[Opening Provided records section]

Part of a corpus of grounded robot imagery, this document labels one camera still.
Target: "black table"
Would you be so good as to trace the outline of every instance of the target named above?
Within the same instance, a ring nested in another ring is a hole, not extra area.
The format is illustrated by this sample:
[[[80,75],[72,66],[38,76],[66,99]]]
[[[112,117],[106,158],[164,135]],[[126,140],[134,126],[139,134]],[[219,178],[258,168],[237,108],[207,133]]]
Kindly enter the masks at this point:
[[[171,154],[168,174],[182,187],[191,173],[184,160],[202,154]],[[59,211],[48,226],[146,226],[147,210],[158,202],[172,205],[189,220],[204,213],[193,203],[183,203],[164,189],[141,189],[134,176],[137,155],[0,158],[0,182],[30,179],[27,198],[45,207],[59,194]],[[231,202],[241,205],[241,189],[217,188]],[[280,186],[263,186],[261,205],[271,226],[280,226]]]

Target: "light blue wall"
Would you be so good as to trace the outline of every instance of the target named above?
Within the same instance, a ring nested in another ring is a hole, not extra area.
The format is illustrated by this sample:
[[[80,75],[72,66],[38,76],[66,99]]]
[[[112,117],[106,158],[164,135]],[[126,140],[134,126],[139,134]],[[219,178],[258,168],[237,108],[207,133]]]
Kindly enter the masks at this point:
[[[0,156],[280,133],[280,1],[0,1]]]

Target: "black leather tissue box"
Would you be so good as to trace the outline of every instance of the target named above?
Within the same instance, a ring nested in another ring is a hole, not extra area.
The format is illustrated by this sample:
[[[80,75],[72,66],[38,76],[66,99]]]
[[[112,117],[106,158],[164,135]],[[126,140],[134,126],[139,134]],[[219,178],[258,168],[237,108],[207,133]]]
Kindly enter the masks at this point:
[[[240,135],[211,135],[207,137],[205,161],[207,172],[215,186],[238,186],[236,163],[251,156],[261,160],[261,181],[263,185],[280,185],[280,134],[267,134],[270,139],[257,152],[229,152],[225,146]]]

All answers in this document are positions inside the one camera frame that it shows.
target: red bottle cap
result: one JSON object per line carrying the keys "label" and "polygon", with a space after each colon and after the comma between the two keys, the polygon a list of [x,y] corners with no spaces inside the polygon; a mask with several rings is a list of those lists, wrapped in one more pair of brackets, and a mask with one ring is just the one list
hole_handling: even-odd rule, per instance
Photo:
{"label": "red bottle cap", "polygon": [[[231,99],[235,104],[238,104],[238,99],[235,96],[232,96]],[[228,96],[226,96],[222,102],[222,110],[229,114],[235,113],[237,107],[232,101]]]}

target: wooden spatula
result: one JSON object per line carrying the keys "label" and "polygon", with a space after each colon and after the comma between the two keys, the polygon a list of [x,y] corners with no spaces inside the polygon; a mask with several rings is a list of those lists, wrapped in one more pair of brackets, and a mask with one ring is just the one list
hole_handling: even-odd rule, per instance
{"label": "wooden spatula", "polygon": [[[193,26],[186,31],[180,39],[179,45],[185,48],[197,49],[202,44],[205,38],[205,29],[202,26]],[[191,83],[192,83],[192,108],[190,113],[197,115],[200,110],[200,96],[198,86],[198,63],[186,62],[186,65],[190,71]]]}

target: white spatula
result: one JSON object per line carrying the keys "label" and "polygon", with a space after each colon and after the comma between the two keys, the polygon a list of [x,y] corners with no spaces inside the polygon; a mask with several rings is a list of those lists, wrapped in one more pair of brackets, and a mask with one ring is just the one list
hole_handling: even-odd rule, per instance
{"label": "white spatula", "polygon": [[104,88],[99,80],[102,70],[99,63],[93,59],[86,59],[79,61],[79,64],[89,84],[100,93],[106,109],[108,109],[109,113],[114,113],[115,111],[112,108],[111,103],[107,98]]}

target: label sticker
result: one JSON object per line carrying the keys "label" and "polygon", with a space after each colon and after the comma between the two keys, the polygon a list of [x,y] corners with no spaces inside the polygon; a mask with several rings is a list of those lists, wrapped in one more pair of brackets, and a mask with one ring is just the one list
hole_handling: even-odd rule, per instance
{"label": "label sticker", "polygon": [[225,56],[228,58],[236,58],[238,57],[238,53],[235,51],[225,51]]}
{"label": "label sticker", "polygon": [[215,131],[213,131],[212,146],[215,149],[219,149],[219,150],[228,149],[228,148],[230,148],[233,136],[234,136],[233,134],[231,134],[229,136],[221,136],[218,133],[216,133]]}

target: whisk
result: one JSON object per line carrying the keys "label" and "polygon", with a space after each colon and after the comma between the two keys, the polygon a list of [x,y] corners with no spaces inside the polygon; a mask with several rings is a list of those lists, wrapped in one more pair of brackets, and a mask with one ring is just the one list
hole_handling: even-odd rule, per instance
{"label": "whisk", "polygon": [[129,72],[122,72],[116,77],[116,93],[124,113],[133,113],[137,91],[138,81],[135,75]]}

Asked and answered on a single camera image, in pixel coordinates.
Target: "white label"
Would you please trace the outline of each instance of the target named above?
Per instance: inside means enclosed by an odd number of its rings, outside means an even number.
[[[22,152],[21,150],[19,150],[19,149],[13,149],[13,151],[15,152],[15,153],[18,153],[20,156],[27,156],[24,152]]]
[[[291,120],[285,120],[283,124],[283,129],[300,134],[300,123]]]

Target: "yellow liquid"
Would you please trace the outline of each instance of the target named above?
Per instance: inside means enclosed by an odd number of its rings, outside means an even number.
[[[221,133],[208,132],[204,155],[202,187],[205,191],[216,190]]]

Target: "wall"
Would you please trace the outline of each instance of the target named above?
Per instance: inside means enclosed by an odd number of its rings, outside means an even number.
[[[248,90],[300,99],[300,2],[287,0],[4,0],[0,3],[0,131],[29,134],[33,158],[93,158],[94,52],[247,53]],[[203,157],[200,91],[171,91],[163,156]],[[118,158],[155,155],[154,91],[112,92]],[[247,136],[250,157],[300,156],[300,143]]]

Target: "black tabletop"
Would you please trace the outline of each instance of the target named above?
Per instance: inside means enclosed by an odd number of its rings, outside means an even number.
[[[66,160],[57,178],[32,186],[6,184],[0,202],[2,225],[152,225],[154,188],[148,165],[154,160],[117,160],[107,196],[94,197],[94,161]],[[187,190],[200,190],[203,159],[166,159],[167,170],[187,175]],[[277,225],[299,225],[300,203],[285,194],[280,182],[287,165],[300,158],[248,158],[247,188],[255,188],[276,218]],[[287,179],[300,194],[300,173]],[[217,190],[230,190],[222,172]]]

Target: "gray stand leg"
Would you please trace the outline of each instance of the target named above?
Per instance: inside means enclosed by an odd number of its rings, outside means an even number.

[Closing Provided records section]

Within the material above, the line with "target: wooden spatula" opens the range and the line with "target: whisk" closes it; reproduce that range word for word.

target: wooden spatula
result: one JSON object per line carrying the keys "label" and "polygon", with a space after each colon and after the comma between the two keys, the polygon a list of [x,y] corners with no spaces inside the polygon; a mask with several rings is a list of those lists, wrapped in one more pair of brackets, and a mask with one ring is just the one list
hole_handling: even-odd rule, per instance
{"label": "wooden spatula", "polygon": [[[193,26],[186,31],[180,39],[179,45],[185,48],[197,49],[202,44],[205,38],[205,29],[202,26]],[[191,83],[192,83],[192,108],[190,113],[197,115],[200,110],[200,96],[198,86],[198,63],[186,62],[186,65],[190,71]]]}

target: white spatula
result: one JSON object per line carrying the keys "label" and "polygon", with a space after each colon and after the comma between the two keys, the polygon a list of [x,y] corners with no spaces inside the polygon; a mask with several rings is a list of those lists, wrapped in one more pair of brackets, and a mask with one ring is just the one list
hole_handling: even-odd rule, per instance
{"label": "white spatula", "polygon": [[104,88],[99,80],[102,70],[99,63],[93,59],[86,59],[79,61],[79,64],[89,84],[100,93],[106,109],[108,109],[109,113],[114,113],[115,111],[112,108],[111,103],[107,98]]}

target: label sticker
result: one JSON object per line carrying the keys "label" and "polygon", with a space after each colon and after the comma between the two keys, the polygon a list of [x,y] corners with no spaces inside the polygon; a mask with several rings is a list of those lists, wrapped in one more pair of brackets, and a mask with one ring is just the one list
hole_handling: even-odd rule, per instance
{"label": "label sticker", "polygon": [[225,56],[228,58],[236,58],[238,57],[238,53],[235,51],[225,51]]}
{"label": "label sticker", "polygon": [[215,131],[213,131],[212,146],[215,149],[219,149],[219,150],[228,149],[228,148],[230,148],[233,136],[234,136],[233,134],[231,134],[229,136],[221,136],[218,133],[216,133]]}

target: whisk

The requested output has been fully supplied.